▸ **Problem details**
Beginning with the first line of the data below, reproduce every line unchanged, ending with the line that holds "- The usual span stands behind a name".

▸ **Data listing**
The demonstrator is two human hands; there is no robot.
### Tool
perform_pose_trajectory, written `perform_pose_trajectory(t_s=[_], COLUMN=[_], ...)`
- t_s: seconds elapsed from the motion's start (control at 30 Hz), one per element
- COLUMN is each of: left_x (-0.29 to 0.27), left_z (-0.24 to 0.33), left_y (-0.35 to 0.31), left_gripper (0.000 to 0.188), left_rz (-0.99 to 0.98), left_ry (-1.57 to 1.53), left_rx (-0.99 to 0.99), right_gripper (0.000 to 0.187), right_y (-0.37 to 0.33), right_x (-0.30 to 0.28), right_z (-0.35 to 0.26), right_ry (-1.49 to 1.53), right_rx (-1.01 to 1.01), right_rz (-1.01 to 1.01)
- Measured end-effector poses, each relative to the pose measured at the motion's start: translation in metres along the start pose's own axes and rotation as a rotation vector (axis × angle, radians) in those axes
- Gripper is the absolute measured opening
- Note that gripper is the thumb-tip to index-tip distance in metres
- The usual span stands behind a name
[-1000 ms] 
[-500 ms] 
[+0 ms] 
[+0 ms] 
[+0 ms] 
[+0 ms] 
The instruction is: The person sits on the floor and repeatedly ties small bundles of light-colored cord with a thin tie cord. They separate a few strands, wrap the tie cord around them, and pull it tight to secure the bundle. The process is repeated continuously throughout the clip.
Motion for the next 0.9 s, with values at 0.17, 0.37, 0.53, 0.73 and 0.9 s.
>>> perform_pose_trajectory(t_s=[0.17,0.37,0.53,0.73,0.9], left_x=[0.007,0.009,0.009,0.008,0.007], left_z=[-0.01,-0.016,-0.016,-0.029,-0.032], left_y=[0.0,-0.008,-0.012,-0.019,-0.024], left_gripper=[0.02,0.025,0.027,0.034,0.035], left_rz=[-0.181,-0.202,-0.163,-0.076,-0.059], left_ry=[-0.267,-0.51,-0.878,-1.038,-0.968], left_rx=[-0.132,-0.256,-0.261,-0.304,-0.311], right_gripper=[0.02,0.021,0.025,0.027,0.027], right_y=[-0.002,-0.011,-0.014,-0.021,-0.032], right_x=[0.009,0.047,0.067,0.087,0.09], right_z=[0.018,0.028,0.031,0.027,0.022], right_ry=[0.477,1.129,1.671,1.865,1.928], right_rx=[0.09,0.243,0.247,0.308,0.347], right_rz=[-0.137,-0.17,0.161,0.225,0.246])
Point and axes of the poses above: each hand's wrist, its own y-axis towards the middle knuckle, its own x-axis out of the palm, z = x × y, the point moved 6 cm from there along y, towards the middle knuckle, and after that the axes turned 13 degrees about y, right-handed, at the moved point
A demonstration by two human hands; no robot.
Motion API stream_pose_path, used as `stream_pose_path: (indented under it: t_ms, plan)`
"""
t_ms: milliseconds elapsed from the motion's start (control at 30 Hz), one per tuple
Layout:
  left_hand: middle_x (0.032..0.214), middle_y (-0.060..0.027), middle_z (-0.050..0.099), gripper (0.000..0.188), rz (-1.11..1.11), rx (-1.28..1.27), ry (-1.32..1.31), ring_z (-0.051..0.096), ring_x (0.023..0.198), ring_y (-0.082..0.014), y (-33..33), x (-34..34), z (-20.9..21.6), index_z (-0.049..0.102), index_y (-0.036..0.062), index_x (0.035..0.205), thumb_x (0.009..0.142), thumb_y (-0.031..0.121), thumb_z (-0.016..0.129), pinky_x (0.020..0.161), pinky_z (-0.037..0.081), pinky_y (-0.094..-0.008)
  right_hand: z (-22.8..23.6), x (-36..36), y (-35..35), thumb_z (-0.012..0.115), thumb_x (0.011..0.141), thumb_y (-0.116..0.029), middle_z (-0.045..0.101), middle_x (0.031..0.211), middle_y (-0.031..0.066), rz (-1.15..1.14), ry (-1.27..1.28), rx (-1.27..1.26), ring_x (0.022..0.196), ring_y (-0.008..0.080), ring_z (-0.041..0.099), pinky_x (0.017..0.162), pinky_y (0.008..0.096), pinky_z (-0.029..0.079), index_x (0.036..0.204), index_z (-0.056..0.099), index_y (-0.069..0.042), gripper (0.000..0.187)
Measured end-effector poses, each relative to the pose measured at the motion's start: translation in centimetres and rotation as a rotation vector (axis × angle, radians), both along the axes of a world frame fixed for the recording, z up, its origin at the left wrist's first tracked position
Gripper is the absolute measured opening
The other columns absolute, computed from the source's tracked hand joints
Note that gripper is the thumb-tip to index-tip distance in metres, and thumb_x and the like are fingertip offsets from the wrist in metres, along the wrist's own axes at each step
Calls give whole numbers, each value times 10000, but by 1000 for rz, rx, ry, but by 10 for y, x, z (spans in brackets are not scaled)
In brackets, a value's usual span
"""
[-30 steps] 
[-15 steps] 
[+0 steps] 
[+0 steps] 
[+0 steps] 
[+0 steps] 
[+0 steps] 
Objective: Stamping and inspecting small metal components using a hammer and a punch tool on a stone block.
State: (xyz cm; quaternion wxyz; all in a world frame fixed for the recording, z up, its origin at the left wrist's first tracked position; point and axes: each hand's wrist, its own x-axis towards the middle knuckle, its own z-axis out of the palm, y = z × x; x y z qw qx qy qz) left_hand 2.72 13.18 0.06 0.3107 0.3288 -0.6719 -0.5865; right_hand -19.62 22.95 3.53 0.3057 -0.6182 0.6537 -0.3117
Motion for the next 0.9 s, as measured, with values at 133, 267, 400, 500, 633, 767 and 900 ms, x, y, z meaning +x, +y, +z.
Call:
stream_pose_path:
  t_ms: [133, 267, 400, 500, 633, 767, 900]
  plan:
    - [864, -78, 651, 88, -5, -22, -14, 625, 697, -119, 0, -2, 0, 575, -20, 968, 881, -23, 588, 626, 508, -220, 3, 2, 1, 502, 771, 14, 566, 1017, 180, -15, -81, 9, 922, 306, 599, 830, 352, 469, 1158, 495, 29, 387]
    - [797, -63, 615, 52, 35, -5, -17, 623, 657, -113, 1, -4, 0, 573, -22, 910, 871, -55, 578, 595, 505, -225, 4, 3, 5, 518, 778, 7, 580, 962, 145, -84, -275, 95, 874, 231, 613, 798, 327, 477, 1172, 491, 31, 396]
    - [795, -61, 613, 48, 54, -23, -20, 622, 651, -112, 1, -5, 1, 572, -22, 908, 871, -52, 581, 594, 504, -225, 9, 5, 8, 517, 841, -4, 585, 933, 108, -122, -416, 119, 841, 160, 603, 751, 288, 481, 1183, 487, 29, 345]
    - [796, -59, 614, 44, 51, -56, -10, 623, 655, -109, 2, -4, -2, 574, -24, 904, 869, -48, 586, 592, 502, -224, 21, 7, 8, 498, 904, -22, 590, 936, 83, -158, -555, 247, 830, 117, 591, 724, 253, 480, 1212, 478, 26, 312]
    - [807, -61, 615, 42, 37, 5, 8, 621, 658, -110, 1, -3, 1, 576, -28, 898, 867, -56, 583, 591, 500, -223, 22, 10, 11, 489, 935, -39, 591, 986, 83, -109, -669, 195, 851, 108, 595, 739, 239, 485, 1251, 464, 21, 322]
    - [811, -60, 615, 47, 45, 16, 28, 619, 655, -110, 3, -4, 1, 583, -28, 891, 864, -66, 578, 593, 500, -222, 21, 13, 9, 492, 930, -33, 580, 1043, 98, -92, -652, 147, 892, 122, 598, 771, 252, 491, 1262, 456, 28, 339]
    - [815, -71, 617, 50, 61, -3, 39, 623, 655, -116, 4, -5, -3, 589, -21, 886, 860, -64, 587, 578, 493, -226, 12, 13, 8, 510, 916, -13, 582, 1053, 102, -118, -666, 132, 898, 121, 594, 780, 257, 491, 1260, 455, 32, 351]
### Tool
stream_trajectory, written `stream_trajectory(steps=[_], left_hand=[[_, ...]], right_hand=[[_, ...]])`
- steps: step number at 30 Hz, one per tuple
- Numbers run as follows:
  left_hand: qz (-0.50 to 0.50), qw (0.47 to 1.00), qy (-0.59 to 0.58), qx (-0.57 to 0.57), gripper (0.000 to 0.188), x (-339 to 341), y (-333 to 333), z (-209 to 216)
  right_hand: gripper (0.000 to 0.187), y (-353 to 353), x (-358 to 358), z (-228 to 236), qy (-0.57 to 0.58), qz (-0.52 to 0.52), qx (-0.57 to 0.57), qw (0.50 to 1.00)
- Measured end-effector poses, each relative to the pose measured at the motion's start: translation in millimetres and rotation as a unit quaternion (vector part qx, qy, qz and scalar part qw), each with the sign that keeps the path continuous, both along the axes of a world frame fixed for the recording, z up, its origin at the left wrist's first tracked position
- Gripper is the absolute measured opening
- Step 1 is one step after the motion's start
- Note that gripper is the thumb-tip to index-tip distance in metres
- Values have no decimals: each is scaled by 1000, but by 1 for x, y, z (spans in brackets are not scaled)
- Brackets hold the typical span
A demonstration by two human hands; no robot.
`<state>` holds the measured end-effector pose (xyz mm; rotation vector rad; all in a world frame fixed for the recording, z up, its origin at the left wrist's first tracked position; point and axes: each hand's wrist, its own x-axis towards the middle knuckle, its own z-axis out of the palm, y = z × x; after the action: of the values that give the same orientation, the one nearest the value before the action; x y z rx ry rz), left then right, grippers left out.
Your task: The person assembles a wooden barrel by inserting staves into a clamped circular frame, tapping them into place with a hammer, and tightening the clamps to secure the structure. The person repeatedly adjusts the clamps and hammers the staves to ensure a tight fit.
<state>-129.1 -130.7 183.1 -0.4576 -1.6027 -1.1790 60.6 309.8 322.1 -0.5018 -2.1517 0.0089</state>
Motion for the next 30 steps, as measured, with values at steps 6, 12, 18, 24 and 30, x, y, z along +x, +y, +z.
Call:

▸ **Task result**
The demonstrator is two human hands; there is no robot.
### Tool
perform_pose_trajectory, written `perform_pose_trajectory(t_s=[_], COLUMN=[_], ...)`
- t_s: seconds elapsed from the motion's start (control at 30 Hz), one per element
- COLUMN is each of: left_x (-0.29 to 0.27), left_z (-0.24 to 0.33), left_y (-0.35 to 0.31), left_gripper (0.000 to 0.188), left_rz (-0.99 to 0.98), left_ry (-1.57 to 1.53), left_rx (-0.99 to 0.99), right_gripper (0.000 to 0.187), right_y (-0.37 to 0.33), right_x (-0.30 to 0.28), right_z (-0.35 to 0.26), right_ry (-1.49 to 1.53), right_rx (-1.01 to 1.01), right_rz (-1.01 to 1.01)
- Measured end-effector poses, each relative to the pose measured at the motion's start: translation in metres along the start pose's own axes and rotation as a rotation vector (axis × angle, radians) in those axes
- Gripper is the absolute measured opening
- Note that gripper is the thumb-tip to index-tip distance in metres
- The usual span stands behind a name

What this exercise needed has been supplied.